I'm two rooms away from her now, but I know that, while I load my deep coat pockets, outfitting myself for our journey—tissues, Chap Stick, pens, book, tokens, toothbrush, herbal tea bags, hand lotion, cell phone, apple, and journal—Beth is dressing with nothing but style in mind: mulberry-colored sweatpants, lilac socks, lemon-lime Tweety Bird T-shirt, and, though we both have ample chests, no bra, because bras "dig in," and she can't seem to command her fingers to hook them. Besides, like pants in "warm" weather, bras are something that only other, more mundane, humans wear.
Out in the living room, she pops open a diet Pepsi (diet, she'll stress, and only in cans). "Boy, you're a slow poke," she says, as I sit down to put on my sneakers.
"Mmph. I'm not used to this hour. It's still dark out, you know."
"I do this evry day. You're missing too much. Thiz what I do."On the love seat, she devours a bagel and cream cheese before I've finished tying my laces.
Downstairs, she sashays into a bitter gust, hatless, gloveless, jacket unzipped. "Brrrr!" she says. "Iz cold out here"
I skitter after her, buttoned up against the cold. She calls back over her shoulder, "Hurry! Come on!" A cradle-shaped moon still rests above the buildings, and only a couple of the row houses have lights on. But the hourglass of our day has already started running, and Beth is not going to be late.
The Professor
6:00 A.M. We shiver on a stoop at Tenth and Main, peering up the steeply rising street for the first dr
iver of our day's wanderings. Beth looks carefully into the windshield of each passing bus. "Thaz K.T. driving," she says. "Sharon." "Thaz Eric." Some she waves to, some—the ones with whom she feels no solidarity—she pretends not to see. She tells me about them all, as she shifts her weight back and forth, playing her radio, cupping hands in her sleeves. She makes clear that each bus is distinct, noting their four-digit identification numbers, as unique as fingerprints. "Hope you're staying warm" she says to a newspaper delivery girl, the only other pedestrian in sight.

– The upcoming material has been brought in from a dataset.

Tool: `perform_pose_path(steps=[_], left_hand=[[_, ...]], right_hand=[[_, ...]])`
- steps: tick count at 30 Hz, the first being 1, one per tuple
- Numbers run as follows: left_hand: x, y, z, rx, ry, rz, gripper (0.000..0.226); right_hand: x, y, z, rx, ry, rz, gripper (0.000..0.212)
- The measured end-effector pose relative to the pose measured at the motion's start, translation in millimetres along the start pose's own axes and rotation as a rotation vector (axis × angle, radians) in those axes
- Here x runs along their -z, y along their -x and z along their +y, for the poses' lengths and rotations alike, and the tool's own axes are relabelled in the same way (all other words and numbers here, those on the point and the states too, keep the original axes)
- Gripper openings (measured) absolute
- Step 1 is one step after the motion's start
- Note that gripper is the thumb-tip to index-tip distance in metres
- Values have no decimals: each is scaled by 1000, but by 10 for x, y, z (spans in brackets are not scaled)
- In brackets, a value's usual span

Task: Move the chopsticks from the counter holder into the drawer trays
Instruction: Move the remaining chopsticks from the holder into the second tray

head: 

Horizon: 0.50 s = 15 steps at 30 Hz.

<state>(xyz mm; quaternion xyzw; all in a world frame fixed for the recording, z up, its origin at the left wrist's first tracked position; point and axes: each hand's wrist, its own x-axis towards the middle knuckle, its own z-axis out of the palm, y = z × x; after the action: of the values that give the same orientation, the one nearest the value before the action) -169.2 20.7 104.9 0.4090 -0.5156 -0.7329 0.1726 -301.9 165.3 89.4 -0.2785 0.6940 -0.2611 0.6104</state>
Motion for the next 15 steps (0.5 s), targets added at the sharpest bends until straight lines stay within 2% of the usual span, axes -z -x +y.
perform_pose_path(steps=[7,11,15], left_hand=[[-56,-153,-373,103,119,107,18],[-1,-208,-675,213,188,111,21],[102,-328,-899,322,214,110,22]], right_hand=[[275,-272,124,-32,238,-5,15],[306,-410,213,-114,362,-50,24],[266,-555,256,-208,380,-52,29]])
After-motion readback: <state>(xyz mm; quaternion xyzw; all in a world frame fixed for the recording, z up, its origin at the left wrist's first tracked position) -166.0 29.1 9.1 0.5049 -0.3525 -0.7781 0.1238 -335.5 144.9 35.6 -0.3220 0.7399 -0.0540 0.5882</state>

Then our bus sweeps around the corner. With glee Beth looks through the window to Tim, who is so cheerfully outgoing that Beth has nicknamed him "Happy Timmy," though some of his colleagues call him the "Professor." Right away, I see the reason for both names, as I scale the steps to meet a man who reminds me of the kind of amiable bookworm who might amble down the corridors of my college: lanky, long-faced, intelligent-looking, and fortyish, with parchment-colored hair, mirthful brown eyes, and a trim goatee. I half expect him to be wearing the rumpled khakis and tweed jacket my jocular calculus professor wore twenty years ago, but there the resemblance stops, as he's clad in the uniform of this company, a bland blue tone somewhere between Union and Confederate. Though above the collar, he sports a wisecracker's grin.

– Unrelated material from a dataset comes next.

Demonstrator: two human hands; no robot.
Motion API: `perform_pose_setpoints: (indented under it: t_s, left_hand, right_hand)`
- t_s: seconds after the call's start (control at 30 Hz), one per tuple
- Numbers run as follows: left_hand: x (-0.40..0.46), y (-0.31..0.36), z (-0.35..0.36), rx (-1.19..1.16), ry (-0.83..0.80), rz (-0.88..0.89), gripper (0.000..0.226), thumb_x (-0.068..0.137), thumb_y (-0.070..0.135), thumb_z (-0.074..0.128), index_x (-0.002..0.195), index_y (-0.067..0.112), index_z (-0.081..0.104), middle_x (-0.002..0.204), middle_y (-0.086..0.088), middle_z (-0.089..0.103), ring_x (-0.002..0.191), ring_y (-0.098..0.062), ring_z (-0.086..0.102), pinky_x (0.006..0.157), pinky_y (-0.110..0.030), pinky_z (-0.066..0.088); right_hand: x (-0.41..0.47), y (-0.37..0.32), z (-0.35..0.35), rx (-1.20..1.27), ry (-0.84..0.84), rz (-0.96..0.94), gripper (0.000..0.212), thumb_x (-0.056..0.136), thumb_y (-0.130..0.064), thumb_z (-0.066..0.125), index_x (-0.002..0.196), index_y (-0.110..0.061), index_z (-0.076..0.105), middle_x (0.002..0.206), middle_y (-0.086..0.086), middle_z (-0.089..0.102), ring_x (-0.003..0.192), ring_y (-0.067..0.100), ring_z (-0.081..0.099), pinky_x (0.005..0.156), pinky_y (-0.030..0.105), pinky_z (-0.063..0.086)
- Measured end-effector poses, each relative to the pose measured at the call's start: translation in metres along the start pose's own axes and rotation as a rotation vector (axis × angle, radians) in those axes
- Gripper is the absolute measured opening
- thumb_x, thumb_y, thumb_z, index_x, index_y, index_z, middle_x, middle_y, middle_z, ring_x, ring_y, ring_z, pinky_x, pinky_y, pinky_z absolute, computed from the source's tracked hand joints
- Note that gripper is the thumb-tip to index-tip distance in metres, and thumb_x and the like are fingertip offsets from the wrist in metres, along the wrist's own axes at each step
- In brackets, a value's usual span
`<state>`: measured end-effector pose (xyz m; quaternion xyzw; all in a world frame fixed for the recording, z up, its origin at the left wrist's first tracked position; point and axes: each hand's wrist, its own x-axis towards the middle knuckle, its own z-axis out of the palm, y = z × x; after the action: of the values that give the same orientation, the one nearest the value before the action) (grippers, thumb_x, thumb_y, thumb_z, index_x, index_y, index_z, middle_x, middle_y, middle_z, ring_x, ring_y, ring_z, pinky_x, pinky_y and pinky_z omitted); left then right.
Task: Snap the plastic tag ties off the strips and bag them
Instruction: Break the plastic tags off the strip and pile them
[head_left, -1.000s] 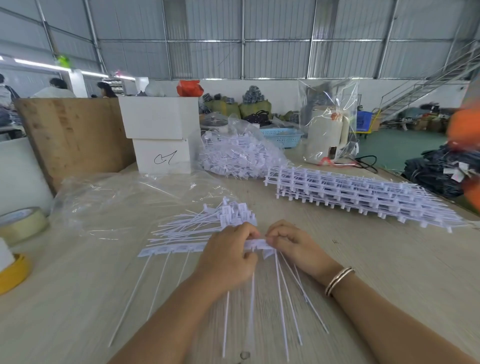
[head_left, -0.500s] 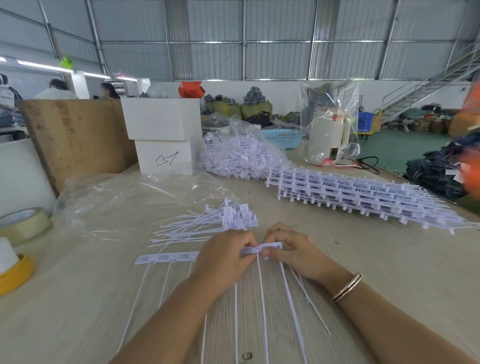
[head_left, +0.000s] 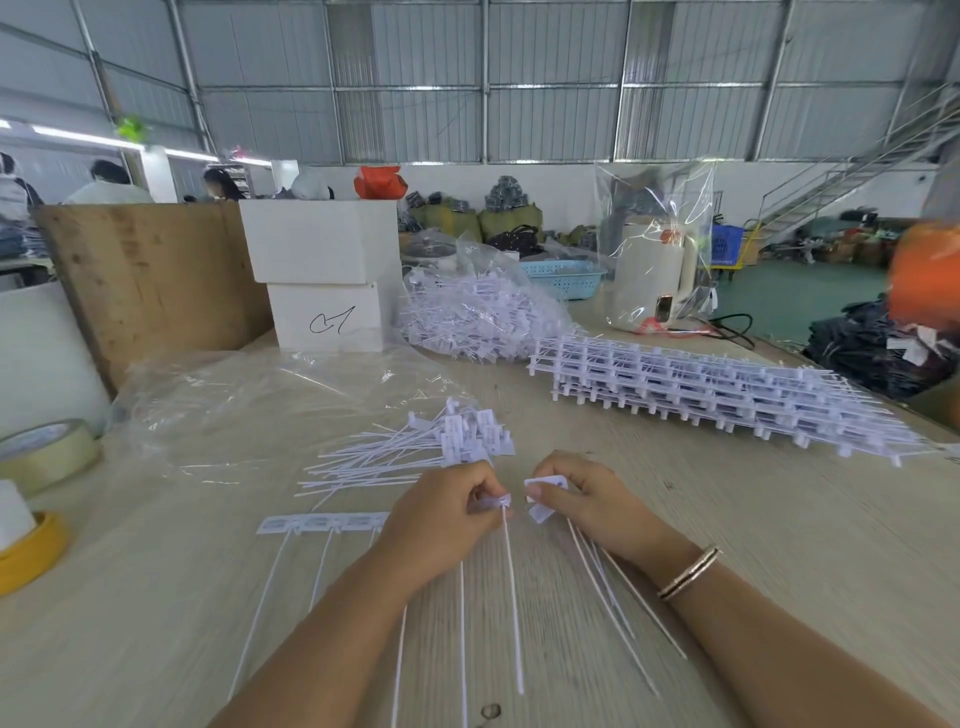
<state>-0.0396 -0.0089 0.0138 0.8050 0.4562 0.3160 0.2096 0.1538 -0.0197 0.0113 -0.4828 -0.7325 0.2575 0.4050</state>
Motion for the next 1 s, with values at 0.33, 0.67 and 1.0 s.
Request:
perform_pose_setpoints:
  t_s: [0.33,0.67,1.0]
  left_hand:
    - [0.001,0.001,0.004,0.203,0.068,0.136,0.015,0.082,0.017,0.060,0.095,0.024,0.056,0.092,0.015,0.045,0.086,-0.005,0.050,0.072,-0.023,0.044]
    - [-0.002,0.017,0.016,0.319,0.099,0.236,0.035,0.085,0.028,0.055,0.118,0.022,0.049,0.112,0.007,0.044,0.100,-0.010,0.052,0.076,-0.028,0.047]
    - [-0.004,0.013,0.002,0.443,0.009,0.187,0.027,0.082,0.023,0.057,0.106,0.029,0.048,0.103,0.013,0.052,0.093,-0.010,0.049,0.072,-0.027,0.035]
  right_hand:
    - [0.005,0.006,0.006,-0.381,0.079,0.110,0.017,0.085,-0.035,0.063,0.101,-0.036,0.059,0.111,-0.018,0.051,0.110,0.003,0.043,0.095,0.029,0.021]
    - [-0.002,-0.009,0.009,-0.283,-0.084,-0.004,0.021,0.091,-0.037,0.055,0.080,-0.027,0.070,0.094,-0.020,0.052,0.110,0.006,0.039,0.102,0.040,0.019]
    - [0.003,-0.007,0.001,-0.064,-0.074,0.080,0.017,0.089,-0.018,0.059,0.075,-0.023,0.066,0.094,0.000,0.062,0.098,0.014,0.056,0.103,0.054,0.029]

"Good morning!" Tim says heartily, extending his hand for—not my token, as I erroneously assume, but a greeting. "Welcome to the world's most edifying one-room schoolhouse," he adds, pumping my hand. Only then does he nod toward the fare box.

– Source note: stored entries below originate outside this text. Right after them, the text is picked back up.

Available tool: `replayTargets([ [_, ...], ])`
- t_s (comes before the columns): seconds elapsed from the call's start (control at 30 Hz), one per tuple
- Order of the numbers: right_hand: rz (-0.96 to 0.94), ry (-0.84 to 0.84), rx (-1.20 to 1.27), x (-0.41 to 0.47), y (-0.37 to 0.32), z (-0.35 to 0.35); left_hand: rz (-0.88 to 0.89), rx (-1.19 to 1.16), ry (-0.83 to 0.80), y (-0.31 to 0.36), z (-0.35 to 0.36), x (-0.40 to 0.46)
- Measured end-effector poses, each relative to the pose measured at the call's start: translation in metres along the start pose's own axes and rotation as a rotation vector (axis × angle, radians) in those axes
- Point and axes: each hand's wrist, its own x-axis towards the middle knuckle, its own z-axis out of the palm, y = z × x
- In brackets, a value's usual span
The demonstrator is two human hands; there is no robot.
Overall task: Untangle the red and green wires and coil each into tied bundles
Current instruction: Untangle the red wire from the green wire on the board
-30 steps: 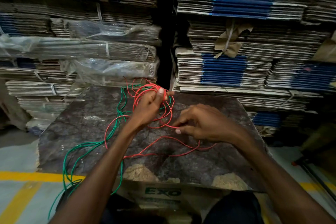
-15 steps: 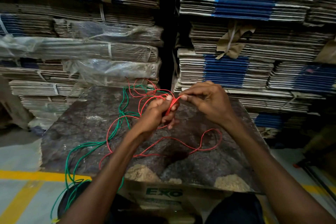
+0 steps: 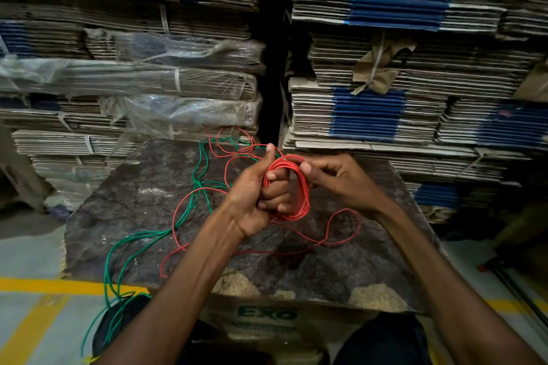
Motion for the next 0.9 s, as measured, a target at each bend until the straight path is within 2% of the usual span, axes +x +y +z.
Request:
replayTargets([
  [0.13,0.06,-0.066,0.007,-0.003,-0.005,0.003,-0.043,0.019,-0.016,0.001,0.005,-0.001],
  [0.23,0.127,-0.106,0.102,-0.007,-0.007,0.002,-0.067,0.051,-0.038,0.001,0.008,-0.003],
  [0.4,0.101,-0.061,0.141,-0.01,-0.005,0.0,-0.068,0.067,-0.04,0.001,0.01,-0.002],
  [0.53,0.085,0.06,0.2,-0.014,-0.005,0.0,-0.033,0.062,0.037,0.002,0.006,0.001],
  [0.63,0.095,0.096,0.177,-0.016,-0.004,0.002,-0.015,0.154,0.171,0.0,0.004,0.005],
  [0.77,0.101,0.08,0.145,-0.018,-0.004,0.005,0.018,0.326,0.32,-0.005,0.006,0.006],
  [0.9,0.121,0.004,0.093,-0.017,-0.004,0.001,0.009,0.317,0.305,-0.005,0.008,0.005],
])
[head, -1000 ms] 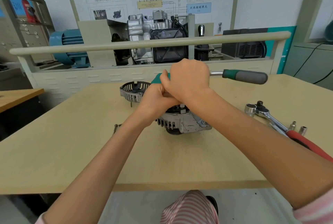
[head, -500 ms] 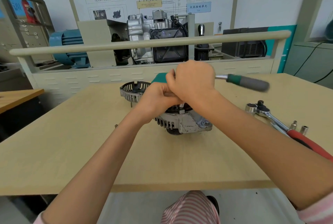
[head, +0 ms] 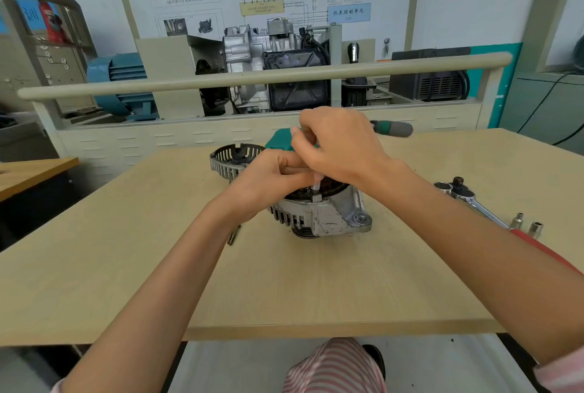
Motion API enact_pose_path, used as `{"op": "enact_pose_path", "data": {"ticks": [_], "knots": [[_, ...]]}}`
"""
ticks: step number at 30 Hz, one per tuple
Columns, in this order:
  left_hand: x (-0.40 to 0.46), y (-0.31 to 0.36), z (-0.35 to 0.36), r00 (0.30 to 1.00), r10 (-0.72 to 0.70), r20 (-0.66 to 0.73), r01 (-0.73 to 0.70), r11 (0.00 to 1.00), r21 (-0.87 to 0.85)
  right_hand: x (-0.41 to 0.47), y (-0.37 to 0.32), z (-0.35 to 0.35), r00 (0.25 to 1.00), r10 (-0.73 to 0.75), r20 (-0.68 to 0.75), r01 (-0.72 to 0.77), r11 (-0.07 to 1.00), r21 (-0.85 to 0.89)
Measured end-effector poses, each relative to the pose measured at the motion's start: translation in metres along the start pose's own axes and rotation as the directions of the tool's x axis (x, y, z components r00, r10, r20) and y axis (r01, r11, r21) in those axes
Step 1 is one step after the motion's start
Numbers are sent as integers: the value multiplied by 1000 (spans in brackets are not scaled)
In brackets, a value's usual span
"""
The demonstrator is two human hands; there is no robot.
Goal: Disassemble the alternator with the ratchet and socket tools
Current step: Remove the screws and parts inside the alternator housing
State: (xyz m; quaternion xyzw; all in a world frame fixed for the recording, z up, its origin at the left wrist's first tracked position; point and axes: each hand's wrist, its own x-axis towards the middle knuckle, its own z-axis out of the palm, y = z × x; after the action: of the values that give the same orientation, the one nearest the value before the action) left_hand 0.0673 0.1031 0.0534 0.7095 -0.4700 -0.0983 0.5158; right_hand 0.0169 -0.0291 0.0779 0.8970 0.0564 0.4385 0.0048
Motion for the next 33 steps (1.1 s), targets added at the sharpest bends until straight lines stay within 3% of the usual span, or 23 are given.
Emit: {"op": "enact_pose_path", "data": {"ticks": [4, 7, 10, 13, 15, 18, 22, 25, 28, 30, 33], "knots": [[-2, -1, -1, 1000, 5, 6, -5, 1000, -9, 4, -8, -5, 996, -70, 60, 56, 978, 202], [-2, -2, -1, 1000, 11, -7, -11, 999, -43, 5, -11, -7, 995, -59, 81, 38, 970, 241], [-1, -4, 3, 998, 24, -59, -24, 1000, -7, 5, -17, -7, 994, 32, 107, -32, 999, -3], [2, -6, 7, 992, 22, -122, -14, 998, 65, 13, -31, -3, 976, 186, 114, -129, 914, -384], [3, -7, 7, 988, 4, -154, 12, 995, 104, 16, -38, 2, 971, 196, 135, -116, 885, -451], [2, -3, 7, 991, 12, -137, 3, 994, 110, 13, -31, 1, 981, 176, 86, -135, 924, -357], [-1, 3, 5, 1000, 4, -27, -1, 995, 100, 10, -10, -2, 991, 95, 97, -93, 995, -20], [0, 4, 2, 1000, -19, -13, 20, 992, 122, 10, -6, -3, 992, -22, 126, -14, 961, 277], [1, 4, 1, 999, -20, -37, 25, 993, 115, 10, -8, -3, 995, -36, 95, -2, 930, 367], [2, 3, 1, 999, 3, -49, 2, 995, 96, 10, -10, -3, 995, -26, 96, -1, 962, 273], [4, 0, 3, 996, 3, -92, 8, 993, 116, 9, -16, -2, 994, 63, 93, -47, 986, -161]]}}
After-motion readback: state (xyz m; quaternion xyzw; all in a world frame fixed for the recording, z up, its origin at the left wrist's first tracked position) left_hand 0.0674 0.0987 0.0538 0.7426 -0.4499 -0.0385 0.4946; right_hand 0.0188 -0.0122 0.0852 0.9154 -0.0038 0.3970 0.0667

As I slip the token in its slot, I give Beth a look: This is a bus driver? Smiling, she settles into what I already think of not just as her seat, but her throne, which, I realize, is in the most secure—indeed, the only—nook on the bus, tucked against the panel that separates the seats from the entry steps. Thus, in addition to being, quite literally, the driver's right-hand man ("but I'm not a man," she corrects me when I tease her later), she can take in the entire length of the bus at a single glance. Perhaps even better, she can peek over the handrail atop the partition, ensuring that she knows who's boarding before anyone but the driver can see.